▶ **TASK REQUIREMENTS**
Nothing is needed except the lines below that run from the one with "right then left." through the one with "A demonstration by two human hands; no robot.", repeated exactly.

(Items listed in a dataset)
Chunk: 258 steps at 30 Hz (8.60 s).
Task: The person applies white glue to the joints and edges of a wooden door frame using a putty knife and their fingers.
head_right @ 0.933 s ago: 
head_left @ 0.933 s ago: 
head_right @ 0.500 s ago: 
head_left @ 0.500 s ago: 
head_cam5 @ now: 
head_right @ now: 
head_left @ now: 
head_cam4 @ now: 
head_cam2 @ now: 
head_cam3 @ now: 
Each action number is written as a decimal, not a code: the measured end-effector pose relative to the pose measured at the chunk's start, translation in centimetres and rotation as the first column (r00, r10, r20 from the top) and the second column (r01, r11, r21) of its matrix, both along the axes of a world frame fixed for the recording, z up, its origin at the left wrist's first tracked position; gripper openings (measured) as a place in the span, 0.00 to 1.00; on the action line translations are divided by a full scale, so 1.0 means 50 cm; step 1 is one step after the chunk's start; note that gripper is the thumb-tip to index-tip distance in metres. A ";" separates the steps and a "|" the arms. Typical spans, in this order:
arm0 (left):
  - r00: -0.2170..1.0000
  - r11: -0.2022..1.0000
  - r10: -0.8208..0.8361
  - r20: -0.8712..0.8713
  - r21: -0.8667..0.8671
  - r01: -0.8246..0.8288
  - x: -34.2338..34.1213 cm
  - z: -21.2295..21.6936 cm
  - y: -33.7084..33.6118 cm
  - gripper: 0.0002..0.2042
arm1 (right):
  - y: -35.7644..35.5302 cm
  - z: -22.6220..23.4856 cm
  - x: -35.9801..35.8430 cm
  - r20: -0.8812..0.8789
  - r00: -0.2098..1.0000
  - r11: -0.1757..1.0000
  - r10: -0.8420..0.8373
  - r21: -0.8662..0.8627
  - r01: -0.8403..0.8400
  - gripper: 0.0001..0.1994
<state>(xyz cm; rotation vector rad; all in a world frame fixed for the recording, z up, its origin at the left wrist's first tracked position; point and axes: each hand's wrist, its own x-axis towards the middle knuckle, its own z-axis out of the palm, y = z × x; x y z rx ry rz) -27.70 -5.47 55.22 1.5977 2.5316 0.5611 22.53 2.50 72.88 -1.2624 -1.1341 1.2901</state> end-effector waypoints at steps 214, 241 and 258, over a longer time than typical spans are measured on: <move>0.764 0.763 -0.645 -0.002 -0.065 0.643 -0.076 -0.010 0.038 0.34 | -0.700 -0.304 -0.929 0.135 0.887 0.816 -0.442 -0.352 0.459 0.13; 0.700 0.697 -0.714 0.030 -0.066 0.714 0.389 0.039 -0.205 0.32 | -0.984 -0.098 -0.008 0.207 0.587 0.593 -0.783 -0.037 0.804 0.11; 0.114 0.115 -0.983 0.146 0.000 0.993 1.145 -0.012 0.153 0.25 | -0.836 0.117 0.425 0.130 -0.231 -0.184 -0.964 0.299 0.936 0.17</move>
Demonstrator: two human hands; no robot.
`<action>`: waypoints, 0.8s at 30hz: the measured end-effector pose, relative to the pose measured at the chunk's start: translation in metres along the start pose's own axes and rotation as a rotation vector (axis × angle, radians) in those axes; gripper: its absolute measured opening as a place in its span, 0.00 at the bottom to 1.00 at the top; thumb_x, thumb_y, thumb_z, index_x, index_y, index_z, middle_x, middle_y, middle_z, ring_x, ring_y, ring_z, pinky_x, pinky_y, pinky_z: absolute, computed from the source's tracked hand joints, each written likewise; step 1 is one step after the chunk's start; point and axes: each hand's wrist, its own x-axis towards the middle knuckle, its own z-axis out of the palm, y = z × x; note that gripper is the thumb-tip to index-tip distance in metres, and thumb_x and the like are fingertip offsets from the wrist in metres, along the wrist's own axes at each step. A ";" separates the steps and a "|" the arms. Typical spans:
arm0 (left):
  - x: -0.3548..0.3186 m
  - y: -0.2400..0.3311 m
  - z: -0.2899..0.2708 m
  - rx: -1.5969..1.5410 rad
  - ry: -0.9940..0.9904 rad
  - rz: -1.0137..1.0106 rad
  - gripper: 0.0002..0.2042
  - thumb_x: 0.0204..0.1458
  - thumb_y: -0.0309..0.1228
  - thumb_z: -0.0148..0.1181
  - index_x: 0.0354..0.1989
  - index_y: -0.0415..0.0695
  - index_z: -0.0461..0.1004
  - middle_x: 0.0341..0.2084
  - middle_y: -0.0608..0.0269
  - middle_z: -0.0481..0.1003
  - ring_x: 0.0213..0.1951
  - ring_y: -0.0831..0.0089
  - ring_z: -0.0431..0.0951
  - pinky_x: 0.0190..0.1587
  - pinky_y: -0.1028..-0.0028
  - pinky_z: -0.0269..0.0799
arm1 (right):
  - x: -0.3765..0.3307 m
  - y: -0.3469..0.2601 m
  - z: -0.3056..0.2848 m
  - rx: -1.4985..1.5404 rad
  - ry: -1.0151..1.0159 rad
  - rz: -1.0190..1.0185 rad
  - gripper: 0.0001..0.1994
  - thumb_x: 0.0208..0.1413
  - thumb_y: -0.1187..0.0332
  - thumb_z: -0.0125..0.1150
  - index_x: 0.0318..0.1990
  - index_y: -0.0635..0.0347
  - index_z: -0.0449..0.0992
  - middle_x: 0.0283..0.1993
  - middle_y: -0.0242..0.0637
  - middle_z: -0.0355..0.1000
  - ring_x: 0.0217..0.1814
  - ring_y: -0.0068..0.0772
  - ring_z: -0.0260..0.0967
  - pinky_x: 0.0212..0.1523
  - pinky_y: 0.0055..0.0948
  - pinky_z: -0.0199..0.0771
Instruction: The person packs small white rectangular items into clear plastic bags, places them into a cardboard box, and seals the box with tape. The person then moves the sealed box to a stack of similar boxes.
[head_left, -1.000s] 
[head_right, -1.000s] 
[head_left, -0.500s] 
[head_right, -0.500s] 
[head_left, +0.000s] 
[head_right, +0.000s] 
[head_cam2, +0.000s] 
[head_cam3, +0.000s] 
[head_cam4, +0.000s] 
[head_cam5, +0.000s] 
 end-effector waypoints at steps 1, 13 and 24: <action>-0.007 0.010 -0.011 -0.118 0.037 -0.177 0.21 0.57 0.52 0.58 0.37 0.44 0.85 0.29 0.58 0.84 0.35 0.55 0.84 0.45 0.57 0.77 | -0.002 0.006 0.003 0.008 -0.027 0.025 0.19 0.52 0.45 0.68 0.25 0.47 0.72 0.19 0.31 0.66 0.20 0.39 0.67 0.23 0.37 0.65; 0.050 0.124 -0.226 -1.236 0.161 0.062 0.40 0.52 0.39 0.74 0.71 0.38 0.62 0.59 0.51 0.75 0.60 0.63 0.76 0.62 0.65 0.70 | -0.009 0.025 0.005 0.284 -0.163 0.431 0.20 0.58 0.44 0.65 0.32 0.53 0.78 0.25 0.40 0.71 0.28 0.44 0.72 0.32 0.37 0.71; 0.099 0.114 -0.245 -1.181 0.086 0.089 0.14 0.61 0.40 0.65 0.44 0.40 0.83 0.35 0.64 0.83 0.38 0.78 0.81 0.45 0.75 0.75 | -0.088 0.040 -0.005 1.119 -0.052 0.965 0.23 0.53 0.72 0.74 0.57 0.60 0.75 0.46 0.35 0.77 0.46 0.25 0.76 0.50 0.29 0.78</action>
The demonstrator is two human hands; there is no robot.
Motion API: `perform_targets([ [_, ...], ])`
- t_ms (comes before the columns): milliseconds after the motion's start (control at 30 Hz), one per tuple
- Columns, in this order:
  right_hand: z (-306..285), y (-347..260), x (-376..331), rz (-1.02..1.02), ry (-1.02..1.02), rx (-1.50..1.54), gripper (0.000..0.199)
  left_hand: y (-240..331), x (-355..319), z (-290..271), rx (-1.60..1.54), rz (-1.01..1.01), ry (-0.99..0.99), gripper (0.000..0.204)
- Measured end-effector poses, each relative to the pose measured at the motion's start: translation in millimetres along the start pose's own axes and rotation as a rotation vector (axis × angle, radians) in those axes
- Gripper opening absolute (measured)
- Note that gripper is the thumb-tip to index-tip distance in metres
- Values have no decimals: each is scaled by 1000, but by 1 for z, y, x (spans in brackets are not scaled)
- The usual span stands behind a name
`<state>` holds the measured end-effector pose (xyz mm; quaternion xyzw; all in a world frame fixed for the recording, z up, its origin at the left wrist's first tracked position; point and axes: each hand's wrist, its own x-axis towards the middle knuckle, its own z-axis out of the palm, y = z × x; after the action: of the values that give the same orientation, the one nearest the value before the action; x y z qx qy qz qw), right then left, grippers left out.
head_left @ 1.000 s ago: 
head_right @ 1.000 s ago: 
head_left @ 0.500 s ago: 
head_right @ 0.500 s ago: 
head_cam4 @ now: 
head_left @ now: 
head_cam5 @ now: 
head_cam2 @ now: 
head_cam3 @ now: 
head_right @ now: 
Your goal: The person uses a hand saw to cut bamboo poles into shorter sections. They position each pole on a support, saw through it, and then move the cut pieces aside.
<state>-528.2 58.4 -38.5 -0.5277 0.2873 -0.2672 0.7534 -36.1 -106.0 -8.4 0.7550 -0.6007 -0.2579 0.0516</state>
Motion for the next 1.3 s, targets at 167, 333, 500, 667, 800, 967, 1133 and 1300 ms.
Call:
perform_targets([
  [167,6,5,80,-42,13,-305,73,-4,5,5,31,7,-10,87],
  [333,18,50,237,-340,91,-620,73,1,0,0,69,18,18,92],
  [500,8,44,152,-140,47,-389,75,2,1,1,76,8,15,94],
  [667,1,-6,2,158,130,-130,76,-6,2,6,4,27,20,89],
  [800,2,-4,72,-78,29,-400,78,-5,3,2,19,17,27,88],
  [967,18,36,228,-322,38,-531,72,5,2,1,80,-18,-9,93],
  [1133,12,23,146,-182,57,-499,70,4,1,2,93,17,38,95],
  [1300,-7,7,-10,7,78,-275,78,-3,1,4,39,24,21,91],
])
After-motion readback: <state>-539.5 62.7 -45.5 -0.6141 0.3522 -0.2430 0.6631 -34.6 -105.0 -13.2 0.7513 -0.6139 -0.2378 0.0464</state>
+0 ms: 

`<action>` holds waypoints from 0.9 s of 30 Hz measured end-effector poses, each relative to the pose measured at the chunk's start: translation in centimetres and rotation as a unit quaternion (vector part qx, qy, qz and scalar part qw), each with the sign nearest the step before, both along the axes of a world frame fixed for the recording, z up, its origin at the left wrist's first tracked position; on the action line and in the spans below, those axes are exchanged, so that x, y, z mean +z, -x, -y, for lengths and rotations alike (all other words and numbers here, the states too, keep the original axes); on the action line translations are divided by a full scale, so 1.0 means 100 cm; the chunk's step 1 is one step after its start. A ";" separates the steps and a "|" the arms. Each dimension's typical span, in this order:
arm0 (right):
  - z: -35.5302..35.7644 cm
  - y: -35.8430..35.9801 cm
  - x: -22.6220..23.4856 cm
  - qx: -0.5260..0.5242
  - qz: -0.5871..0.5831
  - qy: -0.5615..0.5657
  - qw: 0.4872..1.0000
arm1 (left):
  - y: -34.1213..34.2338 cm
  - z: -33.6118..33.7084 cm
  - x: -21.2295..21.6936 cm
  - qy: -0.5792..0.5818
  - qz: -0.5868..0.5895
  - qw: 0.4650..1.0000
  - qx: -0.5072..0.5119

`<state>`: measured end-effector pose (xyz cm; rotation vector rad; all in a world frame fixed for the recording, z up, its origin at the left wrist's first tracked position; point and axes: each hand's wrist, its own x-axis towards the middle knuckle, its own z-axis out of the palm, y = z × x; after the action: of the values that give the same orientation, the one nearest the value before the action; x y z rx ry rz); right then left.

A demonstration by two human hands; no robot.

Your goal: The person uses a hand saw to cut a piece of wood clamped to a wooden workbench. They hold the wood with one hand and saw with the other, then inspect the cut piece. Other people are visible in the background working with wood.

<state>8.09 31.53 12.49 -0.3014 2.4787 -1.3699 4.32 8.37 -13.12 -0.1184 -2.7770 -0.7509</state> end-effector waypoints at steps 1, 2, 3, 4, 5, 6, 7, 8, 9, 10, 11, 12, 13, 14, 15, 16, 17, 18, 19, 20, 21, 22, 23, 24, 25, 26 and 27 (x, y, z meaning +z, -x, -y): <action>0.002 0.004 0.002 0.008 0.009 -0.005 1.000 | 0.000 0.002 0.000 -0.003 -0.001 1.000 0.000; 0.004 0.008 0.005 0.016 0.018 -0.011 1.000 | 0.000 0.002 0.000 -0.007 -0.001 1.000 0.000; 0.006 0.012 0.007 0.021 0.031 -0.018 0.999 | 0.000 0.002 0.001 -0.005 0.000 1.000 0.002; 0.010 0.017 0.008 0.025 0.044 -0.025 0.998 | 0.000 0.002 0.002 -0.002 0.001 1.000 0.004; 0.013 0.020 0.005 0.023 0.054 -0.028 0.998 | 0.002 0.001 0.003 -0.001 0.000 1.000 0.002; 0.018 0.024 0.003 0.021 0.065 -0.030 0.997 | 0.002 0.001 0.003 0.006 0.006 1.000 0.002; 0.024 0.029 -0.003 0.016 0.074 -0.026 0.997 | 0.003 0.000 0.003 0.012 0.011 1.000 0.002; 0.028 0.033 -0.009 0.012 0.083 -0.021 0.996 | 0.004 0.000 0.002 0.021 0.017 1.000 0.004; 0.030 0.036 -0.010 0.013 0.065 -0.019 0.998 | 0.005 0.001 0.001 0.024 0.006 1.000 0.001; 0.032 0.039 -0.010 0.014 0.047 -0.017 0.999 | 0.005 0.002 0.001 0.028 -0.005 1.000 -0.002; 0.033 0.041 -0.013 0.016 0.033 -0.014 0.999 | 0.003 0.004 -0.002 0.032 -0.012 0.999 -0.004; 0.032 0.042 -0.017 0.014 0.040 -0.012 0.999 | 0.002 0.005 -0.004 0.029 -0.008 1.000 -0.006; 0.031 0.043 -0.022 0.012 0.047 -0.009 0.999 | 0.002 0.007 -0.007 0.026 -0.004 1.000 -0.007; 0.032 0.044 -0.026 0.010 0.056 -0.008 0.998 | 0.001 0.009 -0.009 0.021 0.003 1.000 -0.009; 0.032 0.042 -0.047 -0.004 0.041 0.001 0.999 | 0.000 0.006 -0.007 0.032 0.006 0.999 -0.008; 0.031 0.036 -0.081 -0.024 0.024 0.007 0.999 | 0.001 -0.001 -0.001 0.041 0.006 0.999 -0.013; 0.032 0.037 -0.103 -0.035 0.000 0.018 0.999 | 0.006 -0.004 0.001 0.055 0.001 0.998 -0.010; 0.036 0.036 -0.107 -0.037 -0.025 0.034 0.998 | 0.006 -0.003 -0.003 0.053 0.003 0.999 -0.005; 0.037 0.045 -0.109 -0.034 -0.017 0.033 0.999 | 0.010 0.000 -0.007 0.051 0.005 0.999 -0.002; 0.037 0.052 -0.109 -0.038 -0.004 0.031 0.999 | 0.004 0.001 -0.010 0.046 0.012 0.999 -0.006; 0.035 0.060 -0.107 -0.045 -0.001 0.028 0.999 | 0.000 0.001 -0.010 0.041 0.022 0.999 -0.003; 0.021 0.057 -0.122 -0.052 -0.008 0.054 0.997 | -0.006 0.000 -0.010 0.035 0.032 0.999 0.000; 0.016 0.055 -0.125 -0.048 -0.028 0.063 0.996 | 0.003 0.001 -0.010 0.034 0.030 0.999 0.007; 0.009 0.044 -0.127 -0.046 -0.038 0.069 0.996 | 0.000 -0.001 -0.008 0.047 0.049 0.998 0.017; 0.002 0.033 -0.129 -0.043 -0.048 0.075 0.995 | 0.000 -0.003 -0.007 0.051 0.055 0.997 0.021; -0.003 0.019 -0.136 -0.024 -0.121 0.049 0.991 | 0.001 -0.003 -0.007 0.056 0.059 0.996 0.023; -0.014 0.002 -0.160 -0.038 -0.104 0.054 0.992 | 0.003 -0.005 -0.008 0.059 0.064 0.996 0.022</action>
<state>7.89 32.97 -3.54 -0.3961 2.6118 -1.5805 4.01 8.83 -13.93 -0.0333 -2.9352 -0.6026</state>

▶ **THE COMPLETED TASK**
`<state>`: measured end-effector pose (xyz cm; rotation vector rad; all in a world frame fixed for the recording, z up, its origin at the left wrist's first tracked position; point and axes: each hand's wrist, its own x-axis towards the middle knuckle, its own z-axis out of the palm, y = z × x; after the action: of the values that give the same orientation, the one nearest the value before the action; x y z rx ry rz); right then left.

A demonstration by two human hands; no robot.

The exercise has been answered, and the work is done.